*** Opening of Available data ***

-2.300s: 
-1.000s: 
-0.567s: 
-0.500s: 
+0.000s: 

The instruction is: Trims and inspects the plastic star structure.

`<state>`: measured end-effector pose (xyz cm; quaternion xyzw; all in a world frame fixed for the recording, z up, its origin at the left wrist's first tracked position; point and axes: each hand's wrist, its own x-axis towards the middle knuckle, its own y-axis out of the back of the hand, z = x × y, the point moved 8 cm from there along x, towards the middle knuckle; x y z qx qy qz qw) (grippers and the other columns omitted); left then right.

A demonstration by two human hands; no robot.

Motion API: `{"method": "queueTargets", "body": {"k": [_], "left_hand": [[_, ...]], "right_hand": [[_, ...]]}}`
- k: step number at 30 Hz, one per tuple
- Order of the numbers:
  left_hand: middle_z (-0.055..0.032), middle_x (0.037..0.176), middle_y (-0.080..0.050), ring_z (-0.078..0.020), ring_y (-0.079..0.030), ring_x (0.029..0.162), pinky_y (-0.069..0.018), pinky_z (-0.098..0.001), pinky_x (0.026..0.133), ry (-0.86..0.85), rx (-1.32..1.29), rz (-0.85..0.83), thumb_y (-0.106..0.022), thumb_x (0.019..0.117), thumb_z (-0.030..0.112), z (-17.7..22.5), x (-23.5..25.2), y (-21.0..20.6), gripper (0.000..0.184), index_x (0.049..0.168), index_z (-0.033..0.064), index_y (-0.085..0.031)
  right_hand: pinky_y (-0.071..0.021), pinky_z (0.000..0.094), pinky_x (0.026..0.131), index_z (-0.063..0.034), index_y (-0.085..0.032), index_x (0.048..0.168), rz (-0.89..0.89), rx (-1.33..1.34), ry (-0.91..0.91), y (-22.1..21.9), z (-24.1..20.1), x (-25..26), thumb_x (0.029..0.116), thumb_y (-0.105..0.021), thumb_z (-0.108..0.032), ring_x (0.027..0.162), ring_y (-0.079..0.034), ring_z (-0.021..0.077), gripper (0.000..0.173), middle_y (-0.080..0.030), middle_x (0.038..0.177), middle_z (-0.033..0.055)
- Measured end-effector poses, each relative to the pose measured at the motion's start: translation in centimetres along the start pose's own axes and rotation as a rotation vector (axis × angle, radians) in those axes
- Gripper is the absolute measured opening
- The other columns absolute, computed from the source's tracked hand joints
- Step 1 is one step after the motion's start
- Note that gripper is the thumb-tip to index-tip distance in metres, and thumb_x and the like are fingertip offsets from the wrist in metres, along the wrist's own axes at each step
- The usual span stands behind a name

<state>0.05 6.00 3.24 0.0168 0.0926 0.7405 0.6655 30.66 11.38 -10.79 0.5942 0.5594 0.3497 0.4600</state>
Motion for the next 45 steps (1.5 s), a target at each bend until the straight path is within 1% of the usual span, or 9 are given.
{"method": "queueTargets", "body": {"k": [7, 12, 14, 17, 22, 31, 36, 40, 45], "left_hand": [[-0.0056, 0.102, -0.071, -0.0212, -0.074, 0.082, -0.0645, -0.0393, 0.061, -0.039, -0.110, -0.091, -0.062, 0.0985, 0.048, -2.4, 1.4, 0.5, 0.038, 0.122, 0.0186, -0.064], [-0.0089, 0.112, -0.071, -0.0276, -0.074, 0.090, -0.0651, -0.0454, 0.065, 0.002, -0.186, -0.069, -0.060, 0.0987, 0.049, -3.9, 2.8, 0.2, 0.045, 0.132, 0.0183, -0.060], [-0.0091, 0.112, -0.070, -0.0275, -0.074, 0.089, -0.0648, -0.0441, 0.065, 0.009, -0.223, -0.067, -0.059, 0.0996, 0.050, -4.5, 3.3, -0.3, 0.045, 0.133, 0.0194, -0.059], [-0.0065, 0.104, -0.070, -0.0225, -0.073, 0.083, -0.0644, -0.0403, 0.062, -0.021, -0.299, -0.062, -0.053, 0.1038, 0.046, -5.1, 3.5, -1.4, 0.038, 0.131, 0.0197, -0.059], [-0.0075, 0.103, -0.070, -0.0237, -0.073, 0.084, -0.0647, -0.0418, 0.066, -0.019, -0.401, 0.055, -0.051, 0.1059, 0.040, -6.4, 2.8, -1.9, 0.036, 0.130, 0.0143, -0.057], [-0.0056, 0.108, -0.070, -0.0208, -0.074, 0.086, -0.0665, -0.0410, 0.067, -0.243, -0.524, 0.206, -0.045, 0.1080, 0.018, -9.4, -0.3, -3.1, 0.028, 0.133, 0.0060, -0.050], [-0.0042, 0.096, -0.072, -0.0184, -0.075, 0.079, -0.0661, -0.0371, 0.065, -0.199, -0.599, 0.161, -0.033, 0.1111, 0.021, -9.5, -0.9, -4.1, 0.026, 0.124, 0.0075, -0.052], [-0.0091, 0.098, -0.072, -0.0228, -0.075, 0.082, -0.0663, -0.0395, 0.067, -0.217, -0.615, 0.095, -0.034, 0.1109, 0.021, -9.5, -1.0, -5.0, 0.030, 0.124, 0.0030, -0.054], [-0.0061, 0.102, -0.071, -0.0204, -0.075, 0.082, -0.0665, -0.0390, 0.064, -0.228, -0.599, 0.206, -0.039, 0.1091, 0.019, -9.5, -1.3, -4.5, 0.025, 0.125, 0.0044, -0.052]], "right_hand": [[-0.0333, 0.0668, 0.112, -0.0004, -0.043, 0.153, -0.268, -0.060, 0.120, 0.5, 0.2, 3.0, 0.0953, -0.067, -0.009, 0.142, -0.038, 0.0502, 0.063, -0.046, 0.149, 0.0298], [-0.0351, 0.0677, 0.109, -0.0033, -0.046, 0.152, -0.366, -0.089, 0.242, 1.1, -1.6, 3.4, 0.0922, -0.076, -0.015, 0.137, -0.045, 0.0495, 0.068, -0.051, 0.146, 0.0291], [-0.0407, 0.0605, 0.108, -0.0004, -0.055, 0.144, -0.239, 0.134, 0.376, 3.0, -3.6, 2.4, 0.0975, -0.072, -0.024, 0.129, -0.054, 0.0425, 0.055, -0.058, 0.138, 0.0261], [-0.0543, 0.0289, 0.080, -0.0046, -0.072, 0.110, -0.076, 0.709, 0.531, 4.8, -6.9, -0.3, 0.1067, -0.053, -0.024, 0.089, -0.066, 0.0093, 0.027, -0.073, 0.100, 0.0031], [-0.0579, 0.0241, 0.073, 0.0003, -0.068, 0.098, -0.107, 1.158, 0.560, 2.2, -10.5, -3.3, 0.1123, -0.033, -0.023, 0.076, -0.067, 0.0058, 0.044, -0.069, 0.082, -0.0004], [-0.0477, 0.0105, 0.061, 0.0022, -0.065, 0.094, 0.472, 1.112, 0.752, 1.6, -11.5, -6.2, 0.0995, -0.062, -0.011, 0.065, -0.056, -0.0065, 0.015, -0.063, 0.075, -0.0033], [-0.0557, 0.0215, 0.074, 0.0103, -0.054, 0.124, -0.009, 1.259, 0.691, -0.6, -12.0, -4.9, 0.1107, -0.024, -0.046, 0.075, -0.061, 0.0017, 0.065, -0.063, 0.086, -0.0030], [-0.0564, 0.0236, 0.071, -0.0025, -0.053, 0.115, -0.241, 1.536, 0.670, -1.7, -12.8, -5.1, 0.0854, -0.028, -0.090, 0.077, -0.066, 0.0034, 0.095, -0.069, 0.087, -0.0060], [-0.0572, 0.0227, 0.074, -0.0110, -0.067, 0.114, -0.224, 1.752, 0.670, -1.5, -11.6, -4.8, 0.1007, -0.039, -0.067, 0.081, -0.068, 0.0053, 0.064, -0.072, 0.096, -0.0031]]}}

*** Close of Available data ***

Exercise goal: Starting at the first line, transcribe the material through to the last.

Response below:
-2.300s: 
-1.000s: 
-0.567s: 
-0.500s: 
+0.000s: 

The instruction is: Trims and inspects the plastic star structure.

`<state>`: measured end-effector pose (xyz cm; quaternion xyzw; all in a world frame fixed for the recording, z up, its origin at the left wrist's first tracked position; point and axes: each hand's wrist, its own x-axis towards the middle knuckle, its own y-axis out of the back of the hand, z = x × y, the point moved 8 cm from there along x, towards the middle knuckle; x y z qx qy qz qw) (grippers and the other columns omitted); left then right.

A demonstration by two human hands; no robot.

Motion API: `{"method": "queueTargets", "body": {"k": [_], "left_hand": [[_, ...]], "right_hand": [[_, ...]]}}`
- k: step number at 30 Hz, one per tuple
- Order of the numbers:
  left_hand: middle_z (-0.055..0.032), middle_x (0.037..0.176), middle_y (-0.080..0.050), ring_z (-0.078..0.020), ring_y (-0.079..0.030), ring_x (0.029..0.162), pinky_y (-0.069..0.018), pinky_z (-0.098..0.001), pinky_x (0.026..0.133), ry (-0.86..0.85), rx (-1.32..1.29), rz (-0.85..0.83), thumb_y (-0.106..0.022), thumb_x (0.019..0.117), thumb_z (-0.030..0.112), z (-17.7..22.5), x (-23.5..25.2), y (-21.0..20.6), gripper (0.000..0.184), index_x (0.049..0.168), index_z (-0.033..0.064), index_y (-0.085..0.031)
  right_hand: pinky_y (-0.071..0.021), pinky_z (0.000..0.094), pinky_x (0.026..0.131), index_z (-0.063..0.034), index_y (-0.085..0.032), index_x (0.048..0.168), rz (-0.89..0.89), rx (-1.33..1.34), ry (-0.91..0.91), y (-22.1..21.9), z (-24.1..20.1), x (-25..26), thumb_x (0.029..0.116), thumb_y (-0.105..0.021), thumb_z (-0.108..0.032), ring_x (0.027..0.162), ring_y (-0.079..0.034), ring_z (-0.021..0.077), gripper (0.000..0.173), middle_y (-0.080..0.030), middle_x (0.038..0.177), middle_z (-0.033..0.055)
- Measured end-effector poses, each relative to the pose measured at the motion's start: translation in centimetres along the start pose's own axes and rotation as a rotation vector (axis × angle, radians) in those axes
- Gripper is the absolute measured opening
- The other columns absolute, computed from the source's tracked hand joints
- Step 1 is one step after the motion's start
- Note that gripper is the thumb-tip to index-tip distance in metres, and thumb_x and the like are fingertip offsets from the wrist in metres, along the wrist's own axes at each step
- The usual span stands behind a name

<state>0.05 6.00 3.24 0.0168 0.0926 0.7405 0.6655 30.66 11.38 -10.79 0.5942 0.5594 0.3497 0.4600</state>
Motion for the next 45 steps (1.5 s), a target at each bend until the straight path is within 1% of the usual span, or 9 are given.
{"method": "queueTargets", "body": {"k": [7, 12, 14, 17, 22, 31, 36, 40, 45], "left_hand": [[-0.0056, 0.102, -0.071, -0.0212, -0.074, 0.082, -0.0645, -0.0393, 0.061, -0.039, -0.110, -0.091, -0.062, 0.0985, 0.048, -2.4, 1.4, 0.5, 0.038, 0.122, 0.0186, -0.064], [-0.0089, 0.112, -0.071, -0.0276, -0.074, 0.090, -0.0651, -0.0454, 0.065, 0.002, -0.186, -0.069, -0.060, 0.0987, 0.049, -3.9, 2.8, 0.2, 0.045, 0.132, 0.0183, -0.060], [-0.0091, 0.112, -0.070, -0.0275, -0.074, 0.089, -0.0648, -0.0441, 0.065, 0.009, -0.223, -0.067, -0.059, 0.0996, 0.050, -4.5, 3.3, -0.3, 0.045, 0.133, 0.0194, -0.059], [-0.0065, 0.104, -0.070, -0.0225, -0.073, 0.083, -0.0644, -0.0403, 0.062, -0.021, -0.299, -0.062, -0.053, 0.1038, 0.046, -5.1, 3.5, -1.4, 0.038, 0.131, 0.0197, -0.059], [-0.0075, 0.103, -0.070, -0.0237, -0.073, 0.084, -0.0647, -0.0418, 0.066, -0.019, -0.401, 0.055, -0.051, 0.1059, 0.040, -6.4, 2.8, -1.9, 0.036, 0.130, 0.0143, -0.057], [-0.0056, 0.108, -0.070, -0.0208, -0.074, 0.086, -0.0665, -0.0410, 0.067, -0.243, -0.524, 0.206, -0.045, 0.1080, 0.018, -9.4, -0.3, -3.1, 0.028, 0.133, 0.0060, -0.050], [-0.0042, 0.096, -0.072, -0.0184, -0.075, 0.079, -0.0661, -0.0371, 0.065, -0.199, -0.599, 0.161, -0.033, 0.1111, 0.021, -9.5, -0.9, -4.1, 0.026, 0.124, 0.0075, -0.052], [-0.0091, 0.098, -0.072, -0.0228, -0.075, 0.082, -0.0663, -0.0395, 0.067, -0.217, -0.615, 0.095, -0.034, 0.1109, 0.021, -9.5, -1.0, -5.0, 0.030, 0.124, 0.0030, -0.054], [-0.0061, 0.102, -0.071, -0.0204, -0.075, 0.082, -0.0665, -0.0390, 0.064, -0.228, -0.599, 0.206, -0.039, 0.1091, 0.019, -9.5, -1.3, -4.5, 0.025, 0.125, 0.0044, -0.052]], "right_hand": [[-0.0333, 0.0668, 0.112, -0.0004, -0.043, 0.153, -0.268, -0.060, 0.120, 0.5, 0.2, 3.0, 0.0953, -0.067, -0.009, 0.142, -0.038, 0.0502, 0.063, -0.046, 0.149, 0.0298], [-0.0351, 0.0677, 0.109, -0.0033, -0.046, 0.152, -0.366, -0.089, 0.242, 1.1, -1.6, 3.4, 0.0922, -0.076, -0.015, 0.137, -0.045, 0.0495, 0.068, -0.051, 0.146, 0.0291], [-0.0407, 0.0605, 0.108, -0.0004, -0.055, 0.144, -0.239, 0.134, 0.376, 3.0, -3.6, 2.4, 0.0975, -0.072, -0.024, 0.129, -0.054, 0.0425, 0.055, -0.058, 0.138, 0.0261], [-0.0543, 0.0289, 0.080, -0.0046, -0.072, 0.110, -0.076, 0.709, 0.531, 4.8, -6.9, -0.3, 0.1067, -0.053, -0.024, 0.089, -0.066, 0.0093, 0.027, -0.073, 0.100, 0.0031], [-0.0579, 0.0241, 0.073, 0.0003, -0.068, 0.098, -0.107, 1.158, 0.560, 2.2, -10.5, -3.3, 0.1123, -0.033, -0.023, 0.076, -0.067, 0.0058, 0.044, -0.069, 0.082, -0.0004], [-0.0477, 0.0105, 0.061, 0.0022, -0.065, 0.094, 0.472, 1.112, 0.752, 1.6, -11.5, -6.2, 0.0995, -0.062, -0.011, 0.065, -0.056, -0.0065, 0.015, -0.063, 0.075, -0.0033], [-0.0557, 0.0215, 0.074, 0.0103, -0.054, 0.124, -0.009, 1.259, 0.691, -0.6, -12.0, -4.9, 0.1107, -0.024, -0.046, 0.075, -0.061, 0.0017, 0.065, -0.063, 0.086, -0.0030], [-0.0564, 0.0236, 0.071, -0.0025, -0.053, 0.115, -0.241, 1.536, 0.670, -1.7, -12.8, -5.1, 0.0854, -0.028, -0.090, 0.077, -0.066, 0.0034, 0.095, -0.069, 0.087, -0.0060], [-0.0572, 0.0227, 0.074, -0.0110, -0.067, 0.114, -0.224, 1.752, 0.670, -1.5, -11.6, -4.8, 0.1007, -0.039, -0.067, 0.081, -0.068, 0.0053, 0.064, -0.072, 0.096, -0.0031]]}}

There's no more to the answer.